L’art d’aimer d’Ovide n’a rien appris aux femmes.
Considérant :
48o. Combien il est ridicule et révoltant de voir
une fille à marier, une femme en ménage ou une mère de famille enfiler
des rimes, coudre des mots, et pâlir sur une brochure, tandis que la
mal-propreté, le désordre ou le manque de tout se fait sentir dans
l’intérieur de la maison.
Considérant :
52o. Combien les
femmes deviennent négligentes, paresseuses, hautaines, exigeantes,
acariâtres, peu soumises, pour peu qu’elles sachent lire et écrire ;
combien est insoutenable celle qui vise à l’esprit ou au savoir, celle
qui parle comme un livre.
Considérant :
53o.
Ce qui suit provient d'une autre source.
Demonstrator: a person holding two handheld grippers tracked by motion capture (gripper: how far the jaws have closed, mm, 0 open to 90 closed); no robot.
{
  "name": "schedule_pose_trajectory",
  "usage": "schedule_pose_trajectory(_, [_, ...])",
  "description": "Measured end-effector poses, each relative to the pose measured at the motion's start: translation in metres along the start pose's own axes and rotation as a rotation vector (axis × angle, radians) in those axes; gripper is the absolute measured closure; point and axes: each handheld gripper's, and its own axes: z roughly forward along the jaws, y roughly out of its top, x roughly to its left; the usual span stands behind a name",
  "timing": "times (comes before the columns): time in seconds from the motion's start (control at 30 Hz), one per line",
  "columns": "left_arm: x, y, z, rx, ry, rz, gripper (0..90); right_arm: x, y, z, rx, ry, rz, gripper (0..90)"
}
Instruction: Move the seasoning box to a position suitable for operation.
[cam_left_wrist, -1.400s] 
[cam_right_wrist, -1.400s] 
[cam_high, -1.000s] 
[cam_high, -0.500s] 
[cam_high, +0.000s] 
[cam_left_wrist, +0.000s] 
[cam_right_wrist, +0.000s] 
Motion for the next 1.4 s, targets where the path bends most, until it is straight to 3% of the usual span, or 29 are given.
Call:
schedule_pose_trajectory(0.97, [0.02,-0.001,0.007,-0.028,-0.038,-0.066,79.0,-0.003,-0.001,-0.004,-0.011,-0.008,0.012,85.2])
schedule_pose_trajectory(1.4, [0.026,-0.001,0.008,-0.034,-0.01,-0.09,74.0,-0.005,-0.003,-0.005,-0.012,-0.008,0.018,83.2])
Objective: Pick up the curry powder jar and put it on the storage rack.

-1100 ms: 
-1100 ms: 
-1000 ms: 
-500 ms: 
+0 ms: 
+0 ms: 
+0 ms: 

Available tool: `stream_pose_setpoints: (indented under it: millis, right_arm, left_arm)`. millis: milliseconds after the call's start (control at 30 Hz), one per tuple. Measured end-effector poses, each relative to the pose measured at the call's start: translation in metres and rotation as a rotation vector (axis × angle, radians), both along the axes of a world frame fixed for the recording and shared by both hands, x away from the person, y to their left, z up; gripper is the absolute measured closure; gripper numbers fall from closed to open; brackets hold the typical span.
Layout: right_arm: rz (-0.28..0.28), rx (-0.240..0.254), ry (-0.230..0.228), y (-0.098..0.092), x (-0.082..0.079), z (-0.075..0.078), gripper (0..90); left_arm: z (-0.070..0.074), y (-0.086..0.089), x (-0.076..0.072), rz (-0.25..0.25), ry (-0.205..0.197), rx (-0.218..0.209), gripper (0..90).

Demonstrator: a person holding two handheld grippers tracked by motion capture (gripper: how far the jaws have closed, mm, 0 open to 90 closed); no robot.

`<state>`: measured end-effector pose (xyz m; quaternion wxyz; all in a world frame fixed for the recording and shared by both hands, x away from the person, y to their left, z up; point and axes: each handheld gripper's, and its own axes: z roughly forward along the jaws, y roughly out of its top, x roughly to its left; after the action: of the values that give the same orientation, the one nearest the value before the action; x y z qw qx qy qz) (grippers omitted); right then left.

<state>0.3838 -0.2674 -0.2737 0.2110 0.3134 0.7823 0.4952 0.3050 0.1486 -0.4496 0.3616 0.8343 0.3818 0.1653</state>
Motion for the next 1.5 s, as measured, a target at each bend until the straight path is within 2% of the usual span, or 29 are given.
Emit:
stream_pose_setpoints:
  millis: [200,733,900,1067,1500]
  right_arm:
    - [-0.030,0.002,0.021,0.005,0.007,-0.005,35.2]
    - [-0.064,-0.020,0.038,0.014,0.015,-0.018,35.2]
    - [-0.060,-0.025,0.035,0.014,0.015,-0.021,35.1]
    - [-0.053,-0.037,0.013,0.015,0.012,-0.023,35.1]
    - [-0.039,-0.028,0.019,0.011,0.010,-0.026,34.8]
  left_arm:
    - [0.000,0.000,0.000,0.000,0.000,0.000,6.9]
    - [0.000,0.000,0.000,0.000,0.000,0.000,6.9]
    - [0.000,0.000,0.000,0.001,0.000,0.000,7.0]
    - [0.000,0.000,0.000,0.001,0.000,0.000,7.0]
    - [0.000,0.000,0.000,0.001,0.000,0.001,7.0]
Que depuis qu’on
rencontre dans toutes les professions, des femmes qui savent lire, la
nourrice fait jeûner son nourrisson ; la marchande néglige son comptoir,
et la cuisinière son service ; l’ouvrière commence plus tard et finit
plus tôt sa journée ; la coëffeuse distraite brûle la blonde chevelure
de sa dame ; la garde-malade et l’épicière-droguiste tuent leurs malades
par des qui-pro-quo ; et la jeune fille devenue raisonneuse, dit que sa maman radote, et traite son papa de bon-homme.